《次のレポ−ト レポートリストへ戻る 前回のレポート≫

【中国経済レポ−ト】
【中国経済レポ−ト】
緩やかに減速しても失速する懸念はない

沈 才彬
『エコノミスト』2007年2月12日号

  • 2007年の成長率は9.5%〜10%
  • 名目の元高、実質の元安
  • ●2007年の成長率は9.5%〜10%

    中国はいま米国と並び世界経済を引っ張るもう1つのエンジンである。中国の2006年の経済成長率は10.7%で、アジア通貨危機以来の最大の伸びを達成し、4年連続10%台の高度成長が続いている。
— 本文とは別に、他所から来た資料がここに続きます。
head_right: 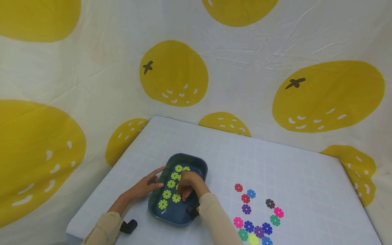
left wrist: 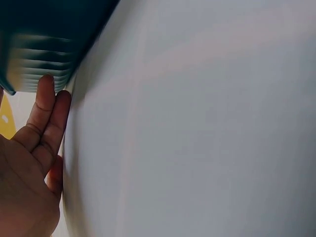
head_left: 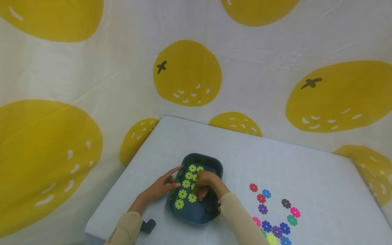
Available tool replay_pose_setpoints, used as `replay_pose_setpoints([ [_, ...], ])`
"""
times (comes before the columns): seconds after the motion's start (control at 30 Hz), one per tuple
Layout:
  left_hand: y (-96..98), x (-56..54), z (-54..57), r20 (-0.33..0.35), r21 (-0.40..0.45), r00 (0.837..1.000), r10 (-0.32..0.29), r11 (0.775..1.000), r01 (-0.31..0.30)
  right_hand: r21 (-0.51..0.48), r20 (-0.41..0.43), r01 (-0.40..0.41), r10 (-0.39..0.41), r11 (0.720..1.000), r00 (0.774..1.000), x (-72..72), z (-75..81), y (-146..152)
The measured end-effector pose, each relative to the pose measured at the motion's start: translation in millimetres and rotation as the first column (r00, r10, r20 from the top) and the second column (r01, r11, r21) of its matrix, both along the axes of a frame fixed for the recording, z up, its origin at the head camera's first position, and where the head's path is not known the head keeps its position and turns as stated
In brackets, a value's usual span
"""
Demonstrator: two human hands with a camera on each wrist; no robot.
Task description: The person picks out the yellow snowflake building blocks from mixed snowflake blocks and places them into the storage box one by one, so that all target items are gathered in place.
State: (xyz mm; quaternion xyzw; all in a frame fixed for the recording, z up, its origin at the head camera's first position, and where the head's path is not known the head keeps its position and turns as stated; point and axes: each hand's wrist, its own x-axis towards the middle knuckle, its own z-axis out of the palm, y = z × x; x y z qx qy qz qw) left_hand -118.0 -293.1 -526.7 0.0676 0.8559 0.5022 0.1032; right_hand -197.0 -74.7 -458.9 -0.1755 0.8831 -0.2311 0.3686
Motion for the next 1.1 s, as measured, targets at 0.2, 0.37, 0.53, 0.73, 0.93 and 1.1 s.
replay_pose_setpoints([
  [0.2, 0.2, -0.2, 1.1, 0.020, -0.018, 1.000, 0.000, 1.000, 0.000, -0.011, -0.096, -0.052, 0.051, 0.999, 0.994, -1.2, 1.1, 3.8],
  [0.37, 0.7, -0.8, 1.8, 0.025, -0.030, 1.000, -0.003, 1.000, 0.003, -0.079, -0.136, -0.087, 0.076, 0.993, 0.988, -3.0, 11.0, 9.0],
  [0.53, 0.2, -0.5, 2.4, 0.040, -0.040, 0.999, 0.016, 0.999, -0.015, -0.207, -0.022, -0.028, 0.024, 0.978, 0.999, -6.0, 25.9, 16.0],
  [0.73, -0.5, 2.5, 5.0, 0.048, -0.058, 0.998, 0.049, 0.997, -0.046, -0.320, 0.158, 0.062, -0.012, 0.945, 0.987, -8.1, 33.6, 24.4],
  [0.93, 2.4, 0.5, 4.4, 0.043, -0.065, 0.998, 0.047, 0.997, -0.044, -0.395, 0.209, 0.085, 0.000, 0.915, 0.978, -7.0, 36.6, 42.2],
  [1.1, 2.8, 3.5, 7.1, 0.045, -0.094, 0.996, 0.072, 0.993, -0.067, -0.432, 0.224, 0.107, -0.008, 0.896, 0.975, -6.0, 41.0, 60.2],
])
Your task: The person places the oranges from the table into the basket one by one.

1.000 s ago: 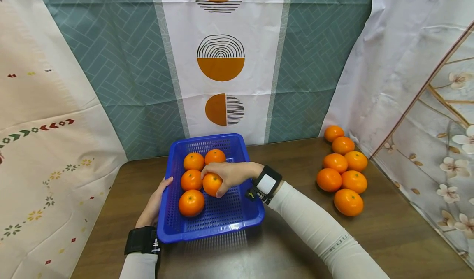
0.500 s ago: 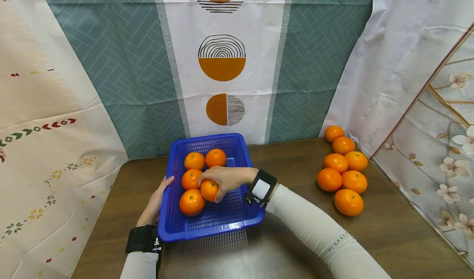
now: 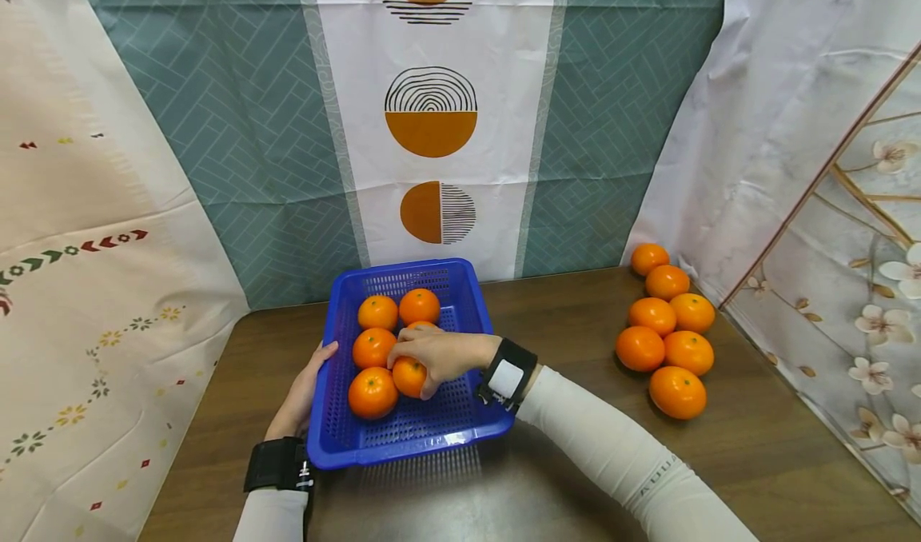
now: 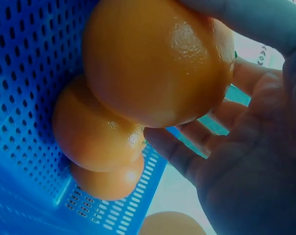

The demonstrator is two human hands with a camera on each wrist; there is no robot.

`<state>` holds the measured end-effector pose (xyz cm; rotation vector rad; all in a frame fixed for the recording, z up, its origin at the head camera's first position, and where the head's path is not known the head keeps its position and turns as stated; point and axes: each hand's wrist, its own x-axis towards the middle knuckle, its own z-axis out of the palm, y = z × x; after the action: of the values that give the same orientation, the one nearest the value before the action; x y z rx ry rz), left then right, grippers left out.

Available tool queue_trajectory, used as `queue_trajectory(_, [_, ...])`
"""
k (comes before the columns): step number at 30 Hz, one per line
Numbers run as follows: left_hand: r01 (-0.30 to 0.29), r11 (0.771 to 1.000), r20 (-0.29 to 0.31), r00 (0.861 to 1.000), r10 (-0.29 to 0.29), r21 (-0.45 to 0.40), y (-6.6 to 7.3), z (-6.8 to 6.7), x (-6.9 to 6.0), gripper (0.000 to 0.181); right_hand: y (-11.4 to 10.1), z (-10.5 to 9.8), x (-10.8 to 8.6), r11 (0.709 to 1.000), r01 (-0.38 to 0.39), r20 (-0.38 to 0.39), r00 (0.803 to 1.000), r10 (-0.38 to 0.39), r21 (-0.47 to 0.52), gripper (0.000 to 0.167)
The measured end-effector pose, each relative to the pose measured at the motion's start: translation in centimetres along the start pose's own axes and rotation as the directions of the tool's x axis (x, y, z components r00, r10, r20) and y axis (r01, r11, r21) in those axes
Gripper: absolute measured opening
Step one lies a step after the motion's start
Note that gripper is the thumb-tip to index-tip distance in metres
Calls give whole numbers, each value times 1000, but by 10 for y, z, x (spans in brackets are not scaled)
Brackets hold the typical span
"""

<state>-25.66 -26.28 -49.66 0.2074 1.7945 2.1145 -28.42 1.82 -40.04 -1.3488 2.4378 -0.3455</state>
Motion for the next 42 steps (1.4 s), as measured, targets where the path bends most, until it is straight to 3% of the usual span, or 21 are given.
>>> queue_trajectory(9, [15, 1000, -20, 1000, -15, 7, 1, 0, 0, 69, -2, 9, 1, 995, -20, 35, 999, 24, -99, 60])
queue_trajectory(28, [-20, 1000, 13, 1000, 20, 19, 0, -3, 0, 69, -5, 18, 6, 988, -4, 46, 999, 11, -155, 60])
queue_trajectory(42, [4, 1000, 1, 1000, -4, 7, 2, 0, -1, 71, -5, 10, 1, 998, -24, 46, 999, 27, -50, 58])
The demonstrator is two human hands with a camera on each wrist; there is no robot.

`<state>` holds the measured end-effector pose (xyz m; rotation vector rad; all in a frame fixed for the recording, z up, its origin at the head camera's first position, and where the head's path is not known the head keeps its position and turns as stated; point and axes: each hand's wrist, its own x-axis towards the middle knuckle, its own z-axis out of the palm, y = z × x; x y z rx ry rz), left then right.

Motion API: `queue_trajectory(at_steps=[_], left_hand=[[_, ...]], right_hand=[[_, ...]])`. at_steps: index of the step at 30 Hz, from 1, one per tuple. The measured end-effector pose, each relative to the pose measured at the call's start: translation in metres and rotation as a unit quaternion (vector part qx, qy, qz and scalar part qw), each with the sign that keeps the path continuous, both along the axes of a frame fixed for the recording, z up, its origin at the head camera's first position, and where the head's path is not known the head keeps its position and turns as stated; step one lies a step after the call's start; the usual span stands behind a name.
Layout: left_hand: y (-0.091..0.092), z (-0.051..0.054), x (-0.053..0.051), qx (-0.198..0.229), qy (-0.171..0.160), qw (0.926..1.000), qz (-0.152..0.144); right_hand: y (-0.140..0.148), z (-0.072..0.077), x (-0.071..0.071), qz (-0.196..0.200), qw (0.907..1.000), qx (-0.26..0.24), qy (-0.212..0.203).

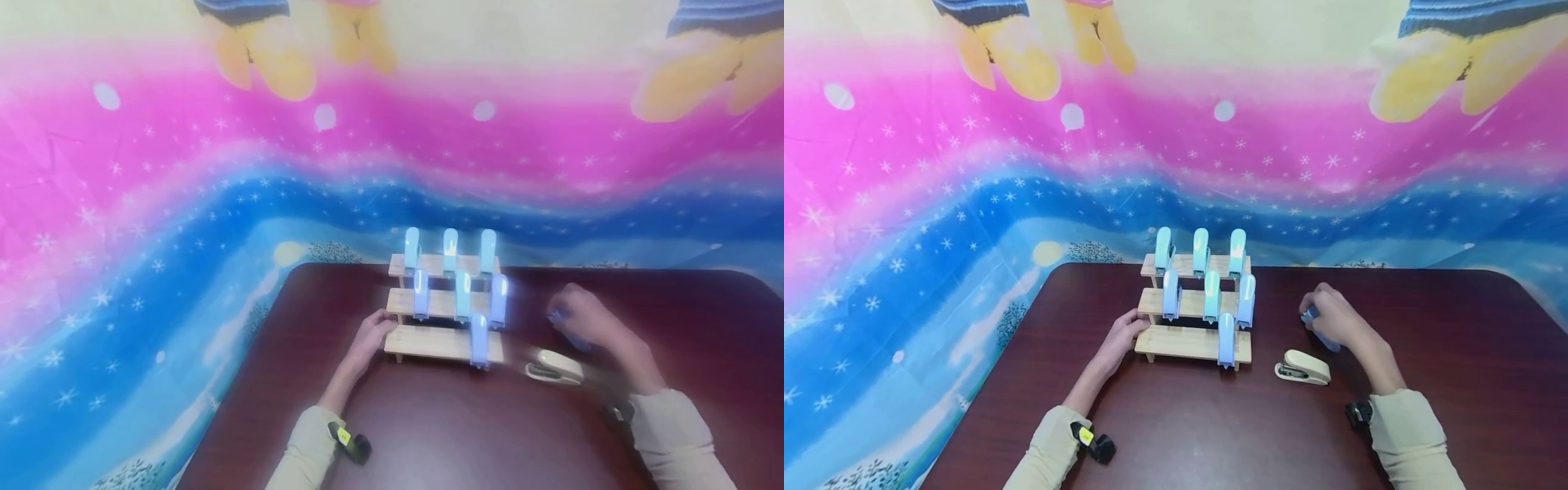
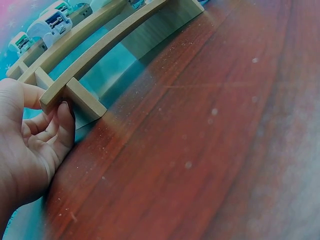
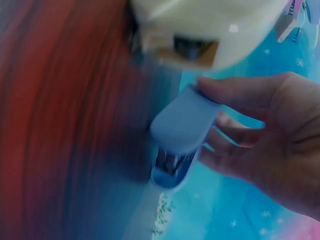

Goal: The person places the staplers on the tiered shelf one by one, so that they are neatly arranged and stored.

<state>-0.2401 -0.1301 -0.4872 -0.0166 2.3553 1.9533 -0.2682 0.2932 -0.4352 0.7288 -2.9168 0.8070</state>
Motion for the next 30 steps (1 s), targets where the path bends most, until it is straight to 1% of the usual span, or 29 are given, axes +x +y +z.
queue_trajectory(at_steps=[3,6,10,16,20,24,27,30], left_hand=[[-0.001,-0.001,0.0,0.003,0.001,1.0,-0.002],[0.0,-0.002,0.0,0.006,0.002,1.0,-0.004],[0.0,-0.002,-0.001,0.006,0.002,1.0,-0.004],[0.002,-0.004,-0.001,0.005,0.002,0.9999,-0.008],[0.003,-0.002,0.0,0.005,0.004,0.9999,-0.009],[0.002,0.0,0.0,0.002,0.008,0.9999,-0.008],[0.0,0.001,0.0,0.002,0.008,1.0,-0.005],[0.0,0.001,0.0,-0.002,0.004,1.0,-0.004]], right_hand=[[0.006,0.003,0.002,-0.04,0.9983,-0.016,0.039],[0.011,0.004,0.003,-0.07,0.9952,-0.029,0.062],[0.018,0.004,0.006,-0.093,0.9927,-0.037,0.068],[0.031,0.005,0.015,-0.144,0.9861,-0.068,0.046],[0.045,0.007,0.024,-0.17,0.9819,-0.077,0.03],[0.059,0.005,0.028,-0.169,0.9824,-0.079,0.007],[0.064,0.004,0.03,-0.149,0.9847,-0.089,-0.017],[0.067,0.001,0.03,-0.138,0.985,-0.089,-0.053]])
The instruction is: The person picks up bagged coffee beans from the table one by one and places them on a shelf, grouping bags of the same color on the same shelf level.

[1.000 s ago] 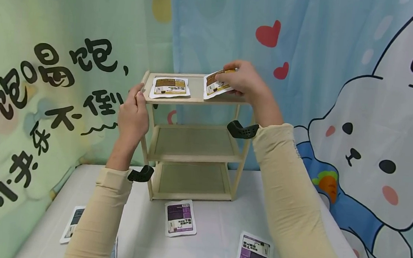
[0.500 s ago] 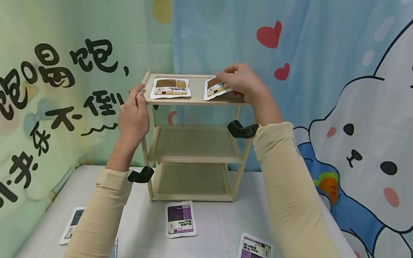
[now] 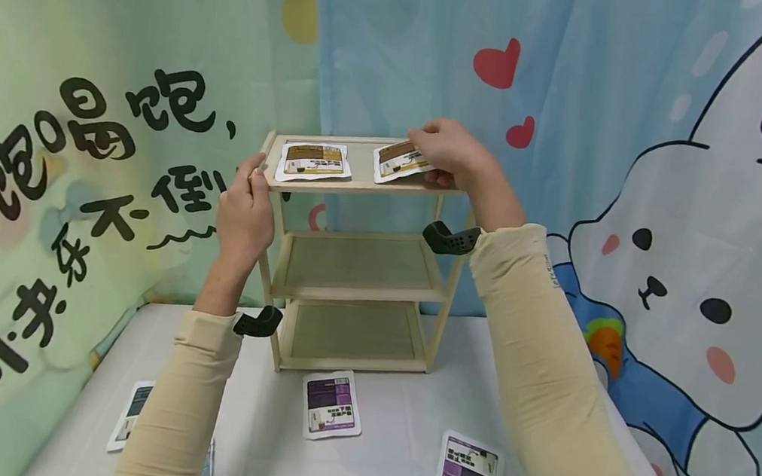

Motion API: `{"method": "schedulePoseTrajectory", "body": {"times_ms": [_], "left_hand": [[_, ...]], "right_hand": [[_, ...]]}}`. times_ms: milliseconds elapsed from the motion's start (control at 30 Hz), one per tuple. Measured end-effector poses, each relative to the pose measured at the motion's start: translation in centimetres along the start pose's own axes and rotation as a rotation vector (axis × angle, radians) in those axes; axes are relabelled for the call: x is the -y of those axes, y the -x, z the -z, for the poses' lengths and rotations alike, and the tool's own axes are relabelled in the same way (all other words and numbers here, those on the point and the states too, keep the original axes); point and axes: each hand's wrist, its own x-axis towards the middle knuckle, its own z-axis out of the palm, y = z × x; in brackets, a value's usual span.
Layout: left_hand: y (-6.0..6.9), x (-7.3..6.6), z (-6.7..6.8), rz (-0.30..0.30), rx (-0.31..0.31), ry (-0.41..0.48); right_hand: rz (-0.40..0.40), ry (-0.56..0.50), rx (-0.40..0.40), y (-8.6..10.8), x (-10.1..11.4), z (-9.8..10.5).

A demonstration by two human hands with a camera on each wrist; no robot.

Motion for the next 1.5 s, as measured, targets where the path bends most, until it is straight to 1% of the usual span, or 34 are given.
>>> {"method": "schedulePoseTrajectory", "body": {"times_ms": [67,200,300,500,600,767,900,1033,1133,1233,1400,1500], "left_hand": [[0.0,0.0,0.1,0.002,-0.006,0.004],[0.1,0.0,0.1,0.013,0.003,0.006],[0.2,0.1,0.1,0.016,0.008,0.005],[0.1,0.2,-0.1,-0.007,-0.006,0.004],[0.2,0.1,-0.1,-0.011,-0.008,0.008],[0.3,0.2,-0.2,-0.008,0.000,0.005],[0.3,0.1,-0.1,-0.009,-0.011,0.001],[0.2,0.0,0.2,-0.017,-0.022,-0.003],[0.1,0.0,0.4,-0.019,-0.027,-0.004],[0.1,-0.1,0.5,-0.013,-0.024,0.002],[0.1,0.0,0.3,-0.005,0.000,0.001],[0.2,0.1,0.2,-0.002,0.004,-0.001]], "right_hand": [[-0.004,0.016,0.002,0.3,0.2,0.0],[-0.015,0.024,-0.006,1.0,0.4,0.2],[-0.019,0.051,-0.016,1.5,0.4,0.4],[-0.004,0.129,-0.037,2.8,0.3,1.1],[0.004,0.137,-0.048,3.7,0.1,1.4],[0.055,0.173,-0.080,5.4,-0.4,1.9],[0.101,0.216,-0.108,6.9,-0.6,2.1],[0.148,0.212,-0.120,8.3,-1.1,2.3],[0.179,0.205,-0.122,9.4,-2.0,2.3],[0.189,0.211,-0.119,10.4,-3.3,2.3],[0.201,0.247,-0.118,11.8,-6.3,2.3],[0.204,0.263,-0.102,12.6,-8.2,2.0]]}}
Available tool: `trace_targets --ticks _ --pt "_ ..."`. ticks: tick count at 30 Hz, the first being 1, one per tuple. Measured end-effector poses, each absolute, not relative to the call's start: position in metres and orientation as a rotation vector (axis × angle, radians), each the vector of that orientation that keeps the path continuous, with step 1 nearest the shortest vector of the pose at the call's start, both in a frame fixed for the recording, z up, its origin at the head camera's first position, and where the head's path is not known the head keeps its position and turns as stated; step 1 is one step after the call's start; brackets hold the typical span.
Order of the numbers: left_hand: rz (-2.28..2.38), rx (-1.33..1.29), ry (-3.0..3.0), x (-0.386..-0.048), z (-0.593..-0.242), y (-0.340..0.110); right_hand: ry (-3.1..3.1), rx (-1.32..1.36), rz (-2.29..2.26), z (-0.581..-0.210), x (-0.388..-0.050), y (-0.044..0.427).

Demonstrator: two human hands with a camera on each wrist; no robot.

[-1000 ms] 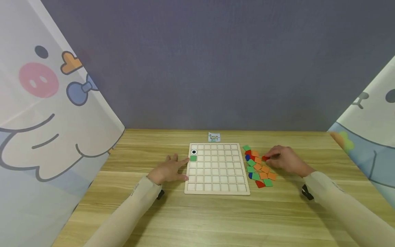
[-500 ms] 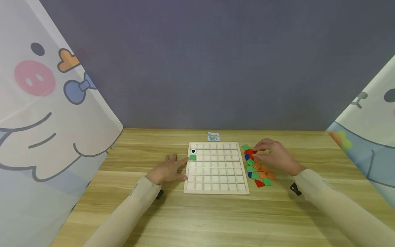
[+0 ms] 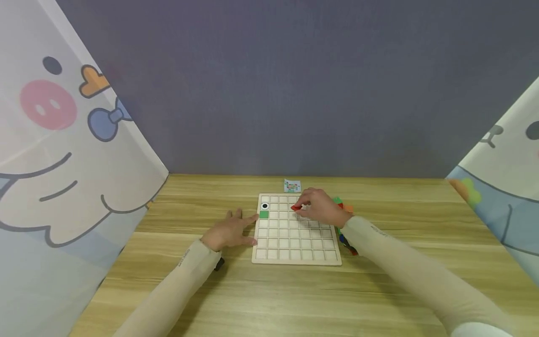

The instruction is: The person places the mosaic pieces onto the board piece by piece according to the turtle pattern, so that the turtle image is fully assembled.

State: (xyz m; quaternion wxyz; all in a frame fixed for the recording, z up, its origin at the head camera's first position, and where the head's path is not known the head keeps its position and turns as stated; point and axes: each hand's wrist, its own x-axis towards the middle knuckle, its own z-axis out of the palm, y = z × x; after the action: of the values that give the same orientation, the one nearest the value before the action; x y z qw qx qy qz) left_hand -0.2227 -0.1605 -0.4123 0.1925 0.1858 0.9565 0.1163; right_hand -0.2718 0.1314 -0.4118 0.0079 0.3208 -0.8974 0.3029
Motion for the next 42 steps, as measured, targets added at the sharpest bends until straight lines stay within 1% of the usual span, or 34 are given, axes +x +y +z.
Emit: trace_targets --ticks 8,11,16,30,42 --pt "0.298 0.498 2.7 -0.223 -0.412 -0.158 -2.942 0.922 0.975 -0.423 -0.288 0.079" --pt "0.291 0.507 2.707 -0.224 -0.413 -0.159 -2.92 0.927 0.971 -0.427 -0.293 0.068" --pt "0.289 0.523 2.703 -0.224 -0.414 -0.159 -2.929 0.827 1.04 -0.428 -0.295 0.056" --pt "0.315 0.547 2.7 -0.223 -0.41 -0.159 -2.955 0.763 1.001 -0.428 -0.296 0.048" --pt "0.32 0.542 2.705 -0.223 -0.41 -0.159 -2.96 0.941 0.98 -0.418 -0.297 0.061"
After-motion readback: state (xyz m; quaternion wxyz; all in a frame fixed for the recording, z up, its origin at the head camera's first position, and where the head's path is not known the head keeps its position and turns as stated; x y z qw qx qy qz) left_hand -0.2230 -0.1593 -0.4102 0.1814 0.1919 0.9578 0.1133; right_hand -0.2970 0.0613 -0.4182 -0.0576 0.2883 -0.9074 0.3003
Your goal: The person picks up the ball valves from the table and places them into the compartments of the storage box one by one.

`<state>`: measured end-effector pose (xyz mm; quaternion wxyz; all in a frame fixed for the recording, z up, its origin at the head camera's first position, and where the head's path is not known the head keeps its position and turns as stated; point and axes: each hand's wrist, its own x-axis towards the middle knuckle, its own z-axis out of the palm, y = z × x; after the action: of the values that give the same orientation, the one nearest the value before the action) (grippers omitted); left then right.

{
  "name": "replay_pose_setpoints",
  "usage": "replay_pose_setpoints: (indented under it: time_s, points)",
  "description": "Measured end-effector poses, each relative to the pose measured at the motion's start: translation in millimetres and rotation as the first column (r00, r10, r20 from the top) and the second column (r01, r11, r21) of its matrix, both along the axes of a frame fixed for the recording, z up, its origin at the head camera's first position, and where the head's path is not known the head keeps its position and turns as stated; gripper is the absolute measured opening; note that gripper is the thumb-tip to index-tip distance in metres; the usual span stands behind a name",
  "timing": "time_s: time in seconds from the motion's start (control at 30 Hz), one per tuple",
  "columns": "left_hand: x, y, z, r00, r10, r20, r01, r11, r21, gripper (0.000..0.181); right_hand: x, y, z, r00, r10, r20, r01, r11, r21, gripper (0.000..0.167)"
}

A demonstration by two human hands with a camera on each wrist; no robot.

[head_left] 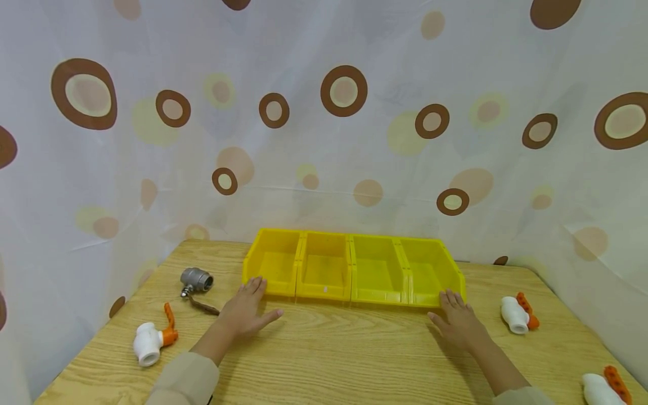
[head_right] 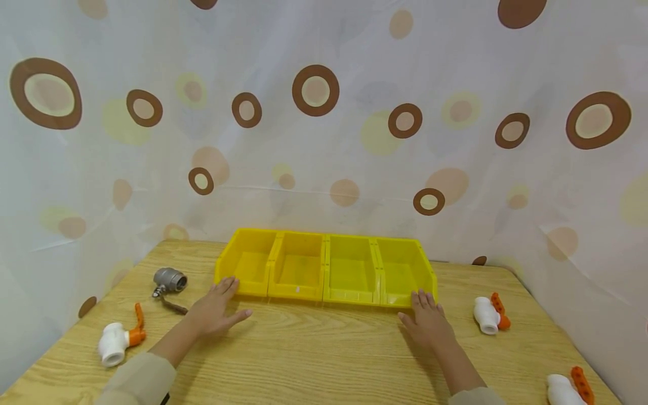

     10%超の経済成長は適正水準を越え、過熱気味を帯びているのは明らかだ。中国のGDP成長率の適正水準は7%−9%である。9%を超えると、経済は過熱状態となり、中国政府はマクロコントロ-ル政策と金融引き締め政策を導入し、過熱抑制に動き出す。一方、7%を下回ると、景気は冷え込み、雇用不安や不良債権問題表面化など様々な問題が出てき、政府は必ず積極財政出動など景気刺激策を打ち出す。

    過熱状態の中国経済を適正水準に戻すことは政府の仕事だ。それができれば、「軟着陸」に成功し、逆に適正水準以下に落ちれば、「硬着陸」といえる。

    現在、中国の経済学界では、「軟着陸」か「硬着陸」をめぐって大論争を展開している。しかし、私から見れば、向こう2年間、中国経済は「軟着陸」も「硬着陸」もなく「不着陸」が予想される。言い換えれば、9%超の「高空飛行」が続くのである。

    私の見方に根拠がある。今秋には5年に一度の共産党全国大会の開催があり、新しい中央執行部が選出される。これまでの経験則によれば、共産党全国大会の開催の年には経済成長率は下がらない。例えば、1992年は14.2%増、97年9.3%増、02年9.1%増となり、アジア通貨危機の97年を除けば、いずれも前年の成長率を上回ったものである。従って、今年の中国経済は昨年より多少減速するが、失速はないと思う。GDP成長率は9.5%〜10%になるという予測は妥当と思われる。

    具体的に、輸出は昨年より若干鈍化するものの、15〜20%の伸び率を確保できると思われる。

    投資も若干鈍化する。ただし、大きな落ち込みがなく、伸び率は20%台が維持できると見ている。個人消費は多少増加し、14%増前後に達する見通しである。この成長3要素を総合的に見れば、今年の中国経済は緩やかな減速があっても失速する懸念がないと見てよい。

    また、2008年には北京五輪開催という歴史的なイベントがあるため、国挙げての盛り上がりムードの下では経済成長率は9%を下回るようなシナリオが考えにくい。

    しかし、08年五輪開催または2010年上海万博開催後は、「軟着陸」か「硬着陸」かの選択が迫られる。下手をすれば、「硬着陸」のシナリオ、つまりバブル崩壊もあり得る。

    ●名目の元高、実質の元安

     今年も人民元の動向には引き続き注意が必要である。05年7月、人民元レートは1ドル=8.27元から1ドル=8.11元へと約2%切り上げられた。以降、緩やかな元高が続き、06年11月30日時点で1ドル=7.83元まで上昇し、元切り上げ後累計で3.45%の元高となった。特に、06年7月以降、元高が一気に進み、11月末時点で前年末に比べ約3%元高、ドル安となった。

    しかし、元高にもかかわらず、中国の輸出製品の国際競争力が落ちておらず、8〜11月の月別輸出はほぼ30%台という高い水準で推移している(図5を参照)。それはいったい何故だろうか?理由は名目の元高、実質の元安にあると思う。

    米ドル対主要国通貨の為替レートを調べて見た。昨年、ドル安が進み、12月8日時点で05年末に比べ、対人民元で3%、対ユーロで11%下がった。人民元対ドルの切り上げ幅がユーロなど主要国通貨の対米ドルの切り上げ幅より遥かに小さいため、人民元の実勢レートは元高ではなく、元安という結果が判明された。実際、中国第3四半期の輸入品価格の値上がり率は9.1%で、輸出品価格の値上がり率4.7%の2倍に相当し、輸出競争力は低下することがなく、むしろ上昇したといえる。

     今年、人民元切り上げの余地はまだ十分にあり、緩やかな元高傾向が続くことはまちがいない。ただし、年間切り上げ幅は中国政府の許容範囲の5%以内にとどまると思う。